Sunday, April 3, 2011

Full Moon Freak Out

Aug 9, 2006
Full Moon Freak Out
Current mood:uncomfortable

Today was a weird day. Everyone was very tense at work. Egg shells in every area of the office. Not a bad day...just...a "watch yourself" day. So I was pretty on edge most of the day. Then Jon and I went to go look at another group of houses. It was the first time we have extremely disagreed on a property. I know why he likes it, he knows why I don't. But we had a good talk tonight about what's next. We have probably only 2 more groups of dulplexes to look at, then the walkthrough of the ones we like....then down to business.
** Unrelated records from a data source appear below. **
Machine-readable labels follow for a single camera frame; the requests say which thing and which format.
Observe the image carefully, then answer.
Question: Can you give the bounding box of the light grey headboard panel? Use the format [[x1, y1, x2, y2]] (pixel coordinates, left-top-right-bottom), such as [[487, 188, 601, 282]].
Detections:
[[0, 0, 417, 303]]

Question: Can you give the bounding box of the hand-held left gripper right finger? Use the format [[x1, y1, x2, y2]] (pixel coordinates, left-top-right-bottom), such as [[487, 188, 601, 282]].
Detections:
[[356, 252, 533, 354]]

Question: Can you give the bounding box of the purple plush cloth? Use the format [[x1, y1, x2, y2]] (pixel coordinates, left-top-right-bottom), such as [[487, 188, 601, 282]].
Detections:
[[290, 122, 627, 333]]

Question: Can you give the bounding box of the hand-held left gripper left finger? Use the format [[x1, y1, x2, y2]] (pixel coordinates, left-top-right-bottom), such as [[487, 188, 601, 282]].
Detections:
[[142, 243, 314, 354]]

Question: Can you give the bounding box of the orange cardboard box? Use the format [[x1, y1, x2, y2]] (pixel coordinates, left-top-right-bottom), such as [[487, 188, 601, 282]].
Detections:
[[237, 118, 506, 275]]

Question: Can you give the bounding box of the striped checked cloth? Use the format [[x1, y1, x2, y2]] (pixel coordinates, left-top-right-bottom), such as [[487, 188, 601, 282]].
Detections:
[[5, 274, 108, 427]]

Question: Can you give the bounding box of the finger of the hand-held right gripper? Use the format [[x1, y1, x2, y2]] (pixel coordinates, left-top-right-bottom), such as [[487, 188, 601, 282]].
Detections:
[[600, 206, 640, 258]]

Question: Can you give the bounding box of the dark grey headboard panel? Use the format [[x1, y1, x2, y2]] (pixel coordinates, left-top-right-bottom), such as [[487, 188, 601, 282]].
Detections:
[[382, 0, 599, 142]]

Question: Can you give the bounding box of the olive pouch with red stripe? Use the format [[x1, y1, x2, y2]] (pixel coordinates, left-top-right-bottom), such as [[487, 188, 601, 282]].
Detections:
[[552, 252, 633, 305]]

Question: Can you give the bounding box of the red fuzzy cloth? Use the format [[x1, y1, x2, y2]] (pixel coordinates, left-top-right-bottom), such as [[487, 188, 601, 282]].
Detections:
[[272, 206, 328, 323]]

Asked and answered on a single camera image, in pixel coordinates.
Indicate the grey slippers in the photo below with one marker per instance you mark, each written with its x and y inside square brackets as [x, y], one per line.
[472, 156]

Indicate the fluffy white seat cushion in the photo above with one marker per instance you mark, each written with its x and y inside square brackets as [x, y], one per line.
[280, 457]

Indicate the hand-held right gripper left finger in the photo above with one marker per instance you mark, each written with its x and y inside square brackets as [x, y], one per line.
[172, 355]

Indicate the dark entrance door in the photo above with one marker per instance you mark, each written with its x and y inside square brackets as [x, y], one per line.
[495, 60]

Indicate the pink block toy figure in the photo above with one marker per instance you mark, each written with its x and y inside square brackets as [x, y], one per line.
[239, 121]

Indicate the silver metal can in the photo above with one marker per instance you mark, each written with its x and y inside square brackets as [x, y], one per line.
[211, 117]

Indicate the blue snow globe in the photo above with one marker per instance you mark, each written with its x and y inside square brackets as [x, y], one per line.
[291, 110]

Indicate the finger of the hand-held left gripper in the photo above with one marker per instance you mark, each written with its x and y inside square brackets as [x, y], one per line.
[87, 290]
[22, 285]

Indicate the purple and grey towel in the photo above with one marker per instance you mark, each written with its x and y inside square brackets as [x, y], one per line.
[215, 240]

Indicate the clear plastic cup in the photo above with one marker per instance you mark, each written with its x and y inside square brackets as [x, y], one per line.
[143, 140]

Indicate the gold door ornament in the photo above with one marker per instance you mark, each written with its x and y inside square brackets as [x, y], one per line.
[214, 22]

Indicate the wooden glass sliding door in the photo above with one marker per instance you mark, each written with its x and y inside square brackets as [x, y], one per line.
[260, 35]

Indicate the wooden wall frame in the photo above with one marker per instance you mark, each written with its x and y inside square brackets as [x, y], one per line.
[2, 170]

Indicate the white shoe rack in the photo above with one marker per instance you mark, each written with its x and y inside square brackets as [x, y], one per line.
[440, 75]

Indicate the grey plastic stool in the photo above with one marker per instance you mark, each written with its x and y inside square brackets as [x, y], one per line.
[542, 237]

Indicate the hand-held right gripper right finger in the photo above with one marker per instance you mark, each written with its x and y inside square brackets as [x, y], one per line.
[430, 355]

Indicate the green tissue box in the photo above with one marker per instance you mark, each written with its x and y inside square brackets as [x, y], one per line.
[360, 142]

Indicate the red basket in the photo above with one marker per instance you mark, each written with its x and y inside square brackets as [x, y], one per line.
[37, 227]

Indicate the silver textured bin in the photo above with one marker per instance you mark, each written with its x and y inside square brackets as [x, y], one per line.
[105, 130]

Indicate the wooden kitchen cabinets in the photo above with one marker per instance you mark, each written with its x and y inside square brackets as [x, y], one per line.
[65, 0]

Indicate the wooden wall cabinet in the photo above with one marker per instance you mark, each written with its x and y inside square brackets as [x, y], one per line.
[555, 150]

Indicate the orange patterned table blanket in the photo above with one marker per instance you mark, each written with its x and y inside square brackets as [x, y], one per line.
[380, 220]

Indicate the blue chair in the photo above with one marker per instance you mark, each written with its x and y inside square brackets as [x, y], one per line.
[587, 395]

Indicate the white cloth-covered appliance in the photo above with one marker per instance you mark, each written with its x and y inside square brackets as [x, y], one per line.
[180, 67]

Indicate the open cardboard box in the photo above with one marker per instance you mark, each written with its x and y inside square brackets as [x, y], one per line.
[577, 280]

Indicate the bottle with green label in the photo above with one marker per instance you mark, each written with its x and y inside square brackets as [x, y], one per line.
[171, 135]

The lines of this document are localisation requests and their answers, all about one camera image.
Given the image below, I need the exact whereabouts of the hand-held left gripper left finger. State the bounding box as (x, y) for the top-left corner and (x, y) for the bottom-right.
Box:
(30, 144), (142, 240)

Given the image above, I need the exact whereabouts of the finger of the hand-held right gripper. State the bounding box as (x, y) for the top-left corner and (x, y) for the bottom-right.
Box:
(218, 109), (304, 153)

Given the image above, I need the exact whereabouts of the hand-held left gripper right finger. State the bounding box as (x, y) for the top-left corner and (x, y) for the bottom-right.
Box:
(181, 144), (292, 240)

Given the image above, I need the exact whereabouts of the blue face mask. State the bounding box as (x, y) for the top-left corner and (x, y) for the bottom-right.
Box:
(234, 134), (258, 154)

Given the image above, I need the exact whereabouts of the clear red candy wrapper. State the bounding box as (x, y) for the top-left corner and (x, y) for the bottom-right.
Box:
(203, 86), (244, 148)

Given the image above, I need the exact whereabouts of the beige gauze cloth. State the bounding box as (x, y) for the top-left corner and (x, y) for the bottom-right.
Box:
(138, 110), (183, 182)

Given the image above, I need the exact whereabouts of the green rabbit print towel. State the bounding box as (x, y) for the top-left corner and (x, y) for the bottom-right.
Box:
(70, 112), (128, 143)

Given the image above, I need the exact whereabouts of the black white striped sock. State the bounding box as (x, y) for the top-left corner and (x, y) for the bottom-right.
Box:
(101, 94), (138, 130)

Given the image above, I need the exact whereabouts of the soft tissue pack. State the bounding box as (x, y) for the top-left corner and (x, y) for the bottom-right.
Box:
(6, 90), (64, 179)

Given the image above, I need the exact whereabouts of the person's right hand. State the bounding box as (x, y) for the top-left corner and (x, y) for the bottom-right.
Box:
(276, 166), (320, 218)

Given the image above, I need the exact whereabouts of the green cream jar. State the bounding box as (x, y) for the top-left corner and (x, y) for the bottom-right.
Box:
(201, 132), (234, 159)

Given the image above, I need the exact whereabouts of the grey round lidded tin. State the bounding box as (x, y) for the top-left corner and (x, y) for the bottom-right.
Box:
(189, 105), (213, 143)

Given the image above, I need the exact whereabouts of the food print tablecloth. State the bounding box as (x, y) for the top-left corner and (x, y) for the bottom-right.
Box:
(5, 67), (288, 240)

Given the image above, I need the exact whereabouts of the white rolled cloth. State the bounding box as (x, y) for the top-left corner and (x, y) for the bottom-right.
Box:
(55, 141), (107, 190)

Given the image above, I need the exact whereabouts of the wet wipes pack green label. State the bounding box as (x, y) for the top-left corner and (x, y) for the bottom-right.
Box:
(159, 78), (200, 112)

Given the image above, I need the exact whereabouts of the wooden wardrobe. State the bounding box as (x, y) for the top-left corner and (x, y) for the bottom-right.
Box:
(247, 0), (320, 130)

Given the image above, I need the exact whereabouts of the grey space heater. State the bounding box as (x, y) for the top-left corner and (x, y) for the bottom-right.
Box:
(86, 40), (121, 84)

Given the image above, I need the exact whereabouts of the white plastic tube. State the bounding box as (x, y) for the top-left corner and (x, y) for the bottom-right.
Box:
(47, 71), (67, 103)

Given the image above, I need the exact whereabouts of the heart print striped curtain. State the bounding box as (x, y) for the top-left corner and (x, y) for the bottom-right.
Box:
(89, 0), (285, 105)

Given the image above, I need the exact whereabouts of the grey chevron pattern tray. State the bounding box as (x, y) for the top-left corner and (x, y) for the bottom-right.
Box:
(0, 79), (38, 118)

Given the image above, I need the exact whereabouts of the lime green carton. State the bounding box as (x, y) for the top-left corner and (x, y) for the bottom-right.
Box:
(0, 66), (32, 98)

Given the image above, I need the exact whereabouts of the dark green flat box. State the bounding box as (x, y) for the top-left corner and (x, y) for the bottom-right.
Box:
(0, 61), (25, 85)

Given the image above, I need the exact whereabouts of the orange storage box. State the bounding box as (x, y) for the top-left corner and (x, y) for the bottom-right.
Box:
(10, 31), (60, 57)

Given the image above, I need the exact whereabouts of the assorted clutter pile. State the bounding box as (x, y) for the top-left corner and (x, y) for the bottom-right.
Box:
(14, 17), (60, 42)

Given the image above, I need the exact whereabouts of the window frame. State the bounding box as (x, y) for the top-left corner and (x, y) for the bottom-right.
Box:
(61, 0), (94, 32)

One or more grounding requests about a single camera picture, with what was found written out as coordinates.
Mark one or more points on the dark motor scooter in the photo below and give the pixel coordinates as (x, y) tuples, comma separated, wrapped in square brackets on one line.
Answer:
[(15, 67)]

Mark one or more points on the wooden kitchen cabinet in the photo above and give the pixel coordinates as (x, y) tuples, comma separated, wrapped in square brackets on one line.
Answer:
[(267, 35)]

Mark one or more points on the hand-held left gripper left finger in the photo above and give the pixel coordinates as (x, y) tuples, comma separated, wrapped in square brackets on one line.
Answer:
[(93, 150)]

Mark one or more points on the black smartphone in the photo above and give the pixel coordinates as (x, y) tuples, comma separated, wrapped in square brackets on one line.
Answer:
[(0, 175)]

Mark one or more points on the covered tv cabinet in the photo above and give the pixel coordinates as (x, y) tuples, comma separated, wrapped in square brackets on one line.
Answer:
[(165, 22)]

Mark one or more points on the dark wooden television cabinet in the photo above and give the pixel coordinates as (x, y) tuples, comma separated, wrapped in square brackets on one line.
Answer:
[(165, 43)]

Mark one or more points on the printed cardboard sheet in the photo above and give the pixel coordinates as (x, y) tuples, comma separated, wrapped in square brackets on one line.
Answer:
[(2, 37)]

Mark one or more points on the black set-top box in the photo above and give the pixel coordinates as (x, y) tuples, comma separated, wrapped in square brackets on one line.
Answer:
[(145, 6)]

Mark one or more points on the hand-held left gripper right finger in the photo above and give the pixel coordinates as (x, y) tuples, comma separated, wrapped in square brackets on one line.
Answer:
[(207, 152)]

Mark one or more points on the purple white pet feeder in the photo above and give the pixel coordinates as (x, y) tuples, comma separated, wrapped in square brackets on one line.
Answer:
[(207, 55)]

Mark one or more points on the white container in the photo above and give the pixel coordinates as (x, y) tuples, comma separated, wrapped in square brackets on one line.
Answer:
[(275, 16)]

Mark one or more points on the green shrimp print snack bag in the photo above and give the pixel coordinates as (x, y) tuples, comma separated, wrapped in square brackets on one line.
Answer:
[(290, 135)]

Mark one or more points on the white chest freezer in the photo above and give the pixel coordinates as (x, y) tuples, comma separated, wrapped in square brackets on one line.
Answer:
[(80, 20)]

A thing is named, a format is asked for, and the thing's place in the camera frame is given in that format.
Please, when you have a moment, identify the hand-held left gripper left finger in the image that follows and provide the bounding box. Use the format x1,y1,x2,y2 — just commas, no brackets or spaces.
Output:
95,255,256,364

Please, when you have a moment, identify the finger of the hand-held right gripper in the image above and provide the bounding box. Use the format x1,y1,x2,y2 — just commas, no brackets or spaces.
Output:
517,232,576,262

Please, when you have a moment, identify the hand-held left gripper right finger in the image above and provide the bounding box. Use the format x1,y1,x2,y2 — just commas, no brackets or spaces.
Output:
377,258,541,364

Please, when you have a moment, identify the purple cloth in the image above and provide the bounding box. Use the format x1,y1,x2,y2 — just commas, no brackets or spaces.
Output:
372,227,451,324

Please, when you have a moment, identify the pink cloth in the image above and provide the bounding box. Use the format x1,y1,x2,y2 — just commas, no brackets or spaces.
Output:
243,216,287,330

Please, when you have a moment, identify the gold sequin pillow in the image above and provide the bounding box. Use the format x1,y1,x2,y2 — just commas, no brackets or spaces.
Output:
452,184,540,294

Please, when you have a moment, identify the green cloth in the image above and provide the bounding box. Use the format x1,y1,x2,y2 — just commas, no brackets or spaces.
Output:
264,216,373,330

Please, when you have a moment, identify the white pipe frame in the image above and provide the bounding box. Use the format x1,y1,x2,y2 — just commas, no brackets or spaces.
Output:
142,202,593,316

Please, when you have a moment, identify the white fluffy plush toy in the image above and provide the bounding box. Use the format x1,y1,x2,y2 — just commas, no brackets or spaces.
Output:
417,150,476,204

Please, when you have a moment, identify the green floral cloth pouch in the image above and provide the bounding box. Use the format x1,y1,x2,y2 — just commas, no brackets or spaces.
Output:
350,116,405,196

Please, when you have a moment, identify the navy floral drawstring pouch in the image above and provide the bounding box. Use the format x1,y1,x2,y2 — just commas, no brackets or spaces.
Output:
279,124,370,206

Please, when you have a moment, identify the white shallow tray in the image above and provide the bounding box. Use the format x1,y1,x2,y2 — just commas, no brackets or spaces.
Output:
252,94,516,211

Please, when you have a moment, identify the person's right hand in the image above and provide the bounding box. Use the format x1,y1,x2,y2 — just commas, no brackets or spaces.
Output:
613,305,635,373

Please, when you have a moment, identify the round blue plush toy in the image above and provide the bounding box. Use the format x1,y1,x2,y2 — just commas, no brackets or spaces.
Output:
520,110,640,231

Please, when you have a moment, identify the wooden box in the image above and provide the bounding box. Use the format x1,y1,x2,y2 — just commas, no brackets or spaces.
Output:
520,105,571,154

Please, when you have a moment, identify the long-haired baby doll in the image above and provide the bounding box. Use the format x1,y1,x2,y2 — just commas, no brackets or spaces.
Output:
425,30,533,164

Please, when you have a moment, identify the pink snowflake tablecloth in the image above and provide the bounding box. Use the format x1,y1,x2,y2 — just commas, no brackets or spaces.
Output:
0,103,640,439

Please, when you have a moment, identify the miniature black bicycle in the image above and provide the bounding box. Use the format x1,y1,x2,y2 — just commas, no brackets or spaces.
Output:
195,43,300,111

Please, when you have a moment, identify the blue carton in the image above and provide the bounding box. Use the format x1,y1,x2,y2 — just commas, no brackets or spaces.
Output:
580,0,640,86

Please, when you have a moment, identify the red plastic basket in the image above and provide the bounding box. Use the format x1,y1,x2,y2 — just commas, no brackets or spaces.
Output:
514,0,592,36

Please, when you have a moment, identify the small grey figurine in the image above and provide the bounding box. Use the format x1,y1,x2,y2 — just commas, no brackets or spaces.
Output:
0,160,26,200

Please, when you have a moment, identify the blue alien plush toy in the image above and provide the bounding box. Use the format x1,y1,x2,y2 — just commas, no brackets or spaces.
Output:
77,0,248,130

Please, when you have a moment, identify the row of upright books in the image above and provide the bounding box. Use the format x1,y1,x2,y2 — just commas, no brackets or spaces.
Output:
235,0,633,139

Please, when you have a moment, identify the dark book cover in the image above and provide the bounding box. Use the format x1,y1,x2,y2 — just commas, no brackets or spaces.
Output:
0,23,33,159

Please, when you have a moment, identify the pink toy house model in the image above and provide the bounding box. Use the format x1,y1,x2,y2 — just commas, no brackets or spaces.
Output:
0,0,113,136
We talked about how we'll have to spend probably a full day just working on contracts between ourselves in making this commitment. I know not everyone supports this...and I understand...but I really think we'll be alright. At least for a few years until maybe one of us gets married and moves and the other does a buy out. Wouldn't it be cool if I was the one getting married? Hell yeah it would be. I am watching a show right now about the 750 pound man. I can't even imagine. Counting Weight watchers points is going well...but I have really REALLY been slacking the last couple weeks. so I had lost about 16.5 pounds...but now I'm up 3. GRRRR....gotta' quit eating that damn peanut butter. You think I'm joking? I'm so not. I can eat a jar of pb faster than anyone I know. NO more. I can't believe this man weighs 750 pounds. I'm sidetracking. Honestly I don't remember what my point of this blog was. Everyone was in a mood today, and then the house issue....which I think is resolved but it was just kind of a depressing day. But now it's Thursday barely and I'm off to bed, to start a new day....and the worst part is that I've had Paula Freaking Abdul's "Promise of a New Day" in my head....time for therapy.